#### [Problem to work on]
Give the count of lines in the entries that include "names", and write nothing besides it.

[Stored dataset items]
▶

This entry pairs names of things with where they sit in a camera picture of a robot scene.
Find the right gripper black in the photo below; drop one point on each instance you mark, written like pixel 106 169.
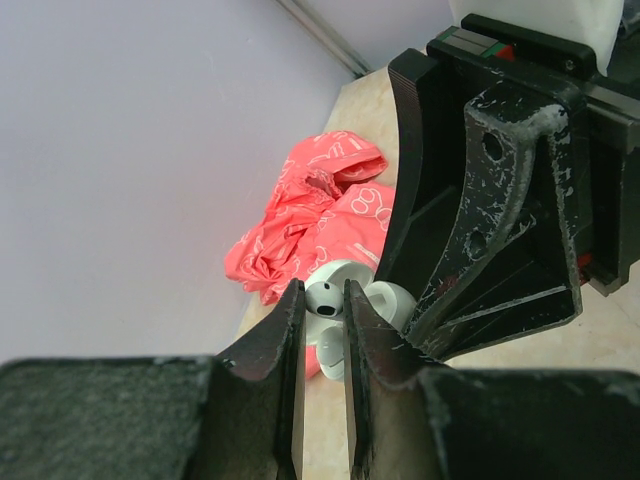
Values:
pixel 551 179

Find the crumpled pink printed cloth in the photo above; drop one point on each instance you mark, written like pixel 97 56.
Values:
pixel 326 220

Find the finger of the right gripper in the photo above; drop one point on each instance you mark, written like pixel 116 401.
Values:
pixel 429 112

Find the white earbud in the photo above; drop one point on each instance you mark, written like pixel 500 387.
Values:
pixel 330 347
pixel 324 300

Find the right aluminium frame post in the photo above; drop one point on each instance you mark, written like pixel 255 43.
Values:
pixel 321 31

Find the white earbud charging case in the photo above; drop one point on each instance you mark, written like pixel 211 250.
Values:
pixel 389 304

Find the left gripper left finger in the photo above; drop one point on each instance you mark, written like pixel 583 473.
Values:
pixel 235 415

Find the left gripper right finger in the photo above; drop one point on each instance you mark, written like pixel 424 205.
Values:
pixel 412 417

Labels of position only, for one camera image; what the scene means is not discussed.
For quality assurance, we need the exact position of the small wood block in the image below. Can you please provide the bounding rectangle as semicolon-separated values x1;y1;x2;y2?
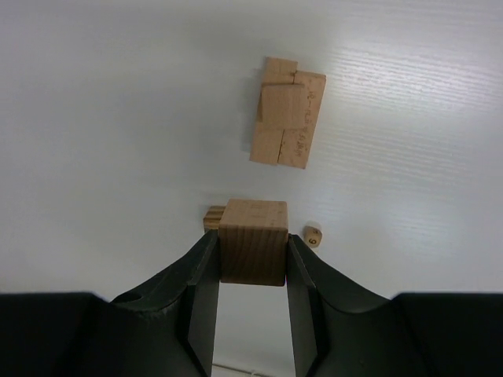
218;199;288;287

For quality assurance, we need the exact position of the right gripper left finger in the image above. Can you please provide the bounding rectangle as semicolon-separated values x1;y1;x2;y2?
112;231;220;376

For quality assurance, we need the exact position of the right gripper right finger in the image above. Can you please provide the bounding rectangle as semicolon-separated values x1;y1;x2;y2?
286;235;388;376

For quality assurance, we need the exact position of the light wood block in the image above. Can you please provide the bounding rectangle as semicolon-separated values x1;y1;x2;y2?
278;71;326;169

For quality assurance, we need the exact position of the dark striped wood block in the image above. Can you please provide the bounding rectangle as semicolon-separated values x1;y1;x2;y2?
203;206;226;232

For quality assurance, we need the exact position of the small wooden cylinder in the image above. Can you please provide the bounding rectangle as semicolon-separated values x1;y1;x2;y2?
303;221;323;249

◀
▶

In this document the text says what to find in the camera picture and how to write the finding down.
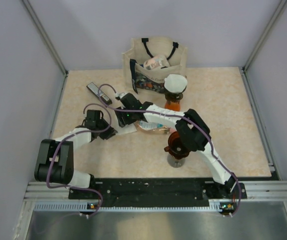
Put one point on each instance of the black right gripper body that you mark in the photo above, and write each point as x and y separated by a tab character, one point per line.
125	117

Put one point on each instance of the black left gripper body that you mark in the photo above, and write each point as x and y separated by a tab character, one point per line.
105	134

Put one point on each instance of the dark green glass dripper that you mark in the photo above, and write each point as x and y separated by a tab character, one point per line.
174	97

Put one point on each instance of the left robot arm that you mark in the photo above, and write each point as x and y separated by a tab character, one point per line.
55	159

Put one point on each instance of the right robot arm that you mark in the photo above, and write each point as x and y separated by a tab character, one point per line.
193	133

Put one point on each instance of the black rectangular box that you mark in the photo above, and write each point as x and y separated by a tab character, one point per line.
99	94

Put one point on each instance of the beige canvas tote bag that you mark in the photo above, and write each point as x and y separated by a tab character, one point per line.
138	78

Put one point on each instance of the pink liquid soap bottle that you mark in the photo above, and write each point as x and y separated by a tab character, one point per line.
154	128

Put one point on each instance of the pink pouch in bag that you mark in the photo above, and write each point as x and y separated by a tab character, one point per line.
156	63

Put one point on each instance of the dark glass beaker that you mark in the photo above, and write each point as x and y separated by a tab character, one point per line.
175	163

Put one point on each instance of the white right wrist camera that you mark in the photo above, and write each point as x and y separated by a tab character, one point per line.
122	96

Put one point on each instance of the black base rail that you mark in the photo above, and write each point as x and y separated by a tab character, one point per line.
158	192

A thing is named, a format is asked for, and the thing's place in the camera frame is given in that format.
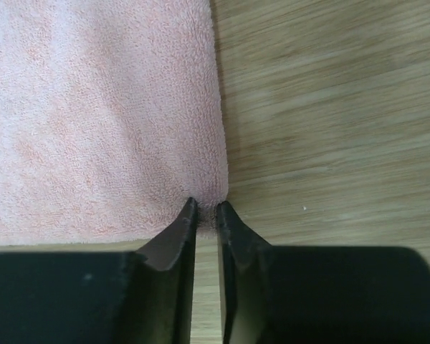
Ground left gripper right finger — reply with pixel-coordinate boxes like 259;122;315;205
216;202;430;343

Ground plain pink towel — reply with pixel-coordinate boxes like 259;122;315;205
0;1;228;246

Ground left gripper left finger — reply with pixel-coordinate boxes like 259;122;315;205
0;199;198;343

◀
▶

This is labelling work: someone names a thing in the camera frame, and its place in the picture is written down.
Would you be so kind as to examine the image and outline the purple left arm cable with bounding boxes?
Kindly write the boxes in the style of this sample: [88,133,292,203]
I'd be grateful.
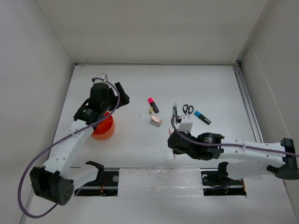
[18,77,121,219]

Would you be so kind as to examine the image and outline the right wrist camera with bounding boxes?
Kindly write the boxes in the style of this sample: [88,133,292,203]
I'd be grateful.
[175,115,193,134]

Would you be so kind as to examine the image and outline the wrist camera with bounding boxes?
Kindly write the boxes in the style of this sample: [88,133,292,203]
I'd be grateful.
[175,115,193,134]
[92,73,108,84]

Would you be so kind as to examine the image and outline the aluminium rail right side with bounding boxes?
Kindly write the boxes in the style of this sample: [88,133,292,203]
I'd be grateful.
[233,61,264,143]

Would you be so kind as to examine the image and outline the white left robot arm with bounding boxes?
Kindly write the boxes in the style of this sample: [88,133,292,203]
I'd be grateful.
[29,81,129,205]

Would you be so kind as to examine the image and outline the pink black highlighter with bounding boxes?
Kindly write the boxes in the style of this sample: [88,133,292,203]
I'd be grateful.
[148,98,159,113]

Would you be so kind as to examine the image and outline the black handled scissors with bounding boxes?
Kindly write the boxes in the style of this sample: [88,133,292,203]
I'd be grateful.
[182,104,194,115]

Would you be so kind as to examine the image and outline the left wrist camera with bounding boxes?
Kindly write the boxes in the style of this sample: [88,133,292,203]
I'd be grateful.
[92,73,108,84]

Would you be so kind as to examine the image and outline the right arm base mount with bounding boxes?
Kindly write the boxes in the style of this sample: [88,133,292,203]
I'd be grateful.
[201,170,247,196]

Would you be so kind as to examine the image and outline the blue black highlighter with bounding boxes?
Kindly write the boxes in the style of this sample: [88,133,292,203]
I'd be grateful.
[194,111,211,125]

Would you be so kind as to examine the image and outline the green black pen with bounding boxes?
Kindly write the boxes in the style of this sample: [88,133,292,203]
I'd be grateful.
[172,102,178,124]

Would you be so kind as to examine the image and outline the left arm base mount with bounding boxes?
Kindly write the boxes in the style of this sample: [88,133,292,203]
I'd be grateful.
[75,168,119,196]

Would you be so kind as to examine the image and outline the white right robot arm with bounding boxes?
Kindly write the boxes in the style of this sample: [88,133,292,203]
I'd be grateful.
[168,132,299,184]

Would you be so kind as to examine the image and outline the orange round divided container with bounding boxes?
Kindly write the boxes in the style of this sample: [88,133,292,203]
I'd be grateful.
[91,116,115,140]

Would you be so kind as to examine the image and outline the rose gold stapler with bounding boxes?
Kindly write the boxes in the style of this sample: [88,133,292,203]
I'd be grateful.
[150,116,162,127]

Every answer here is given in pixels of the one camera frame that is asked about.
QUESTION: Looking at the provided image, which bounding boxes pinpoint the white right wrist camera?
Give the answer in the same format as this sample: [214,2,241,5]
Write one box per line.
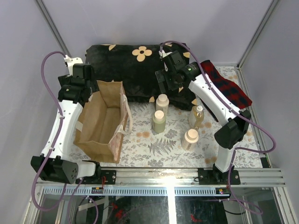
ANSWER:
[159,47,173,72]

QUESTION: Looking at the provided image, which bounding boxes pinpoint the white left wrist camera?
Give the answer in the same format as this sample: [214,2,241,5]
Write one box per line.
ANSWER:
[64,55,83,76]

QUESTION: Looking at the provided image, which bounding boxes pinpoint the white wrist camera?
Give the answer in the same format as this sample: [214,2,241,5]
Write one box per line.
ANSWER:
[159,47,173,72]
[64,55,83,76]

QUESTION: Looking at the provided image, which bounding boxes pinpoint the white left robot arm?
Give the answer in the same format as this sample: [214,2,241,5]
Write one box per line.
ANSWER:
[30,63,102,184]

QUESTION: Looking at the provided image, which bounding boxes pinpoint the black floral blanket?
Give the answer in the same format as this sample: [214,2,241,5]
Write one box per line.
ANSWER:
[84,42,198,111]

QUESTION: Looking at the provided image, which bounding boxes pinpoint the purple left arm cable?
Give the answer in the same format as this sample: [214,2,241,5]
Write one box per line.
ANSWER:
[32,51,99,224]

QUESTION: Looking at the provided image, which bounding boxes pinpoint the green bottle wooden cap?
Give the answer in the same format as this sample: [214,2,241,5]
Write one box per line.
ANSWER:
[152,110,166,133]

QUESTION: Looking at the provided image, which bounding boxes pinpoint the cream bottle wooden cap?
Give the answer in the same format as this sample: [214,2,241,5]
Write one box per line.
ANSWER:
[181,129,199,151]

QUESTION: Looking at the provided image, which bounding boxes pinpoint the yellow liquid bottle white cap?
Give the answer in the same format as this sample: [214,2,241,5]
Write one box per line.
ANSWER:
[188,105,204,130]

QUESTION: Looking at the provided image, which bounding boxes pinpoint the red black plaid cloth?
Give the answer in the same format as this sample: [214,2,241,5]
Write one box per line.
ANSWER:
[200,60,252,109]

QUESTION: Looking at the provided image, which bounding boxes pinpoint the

◀

#### [Finished exercise]
2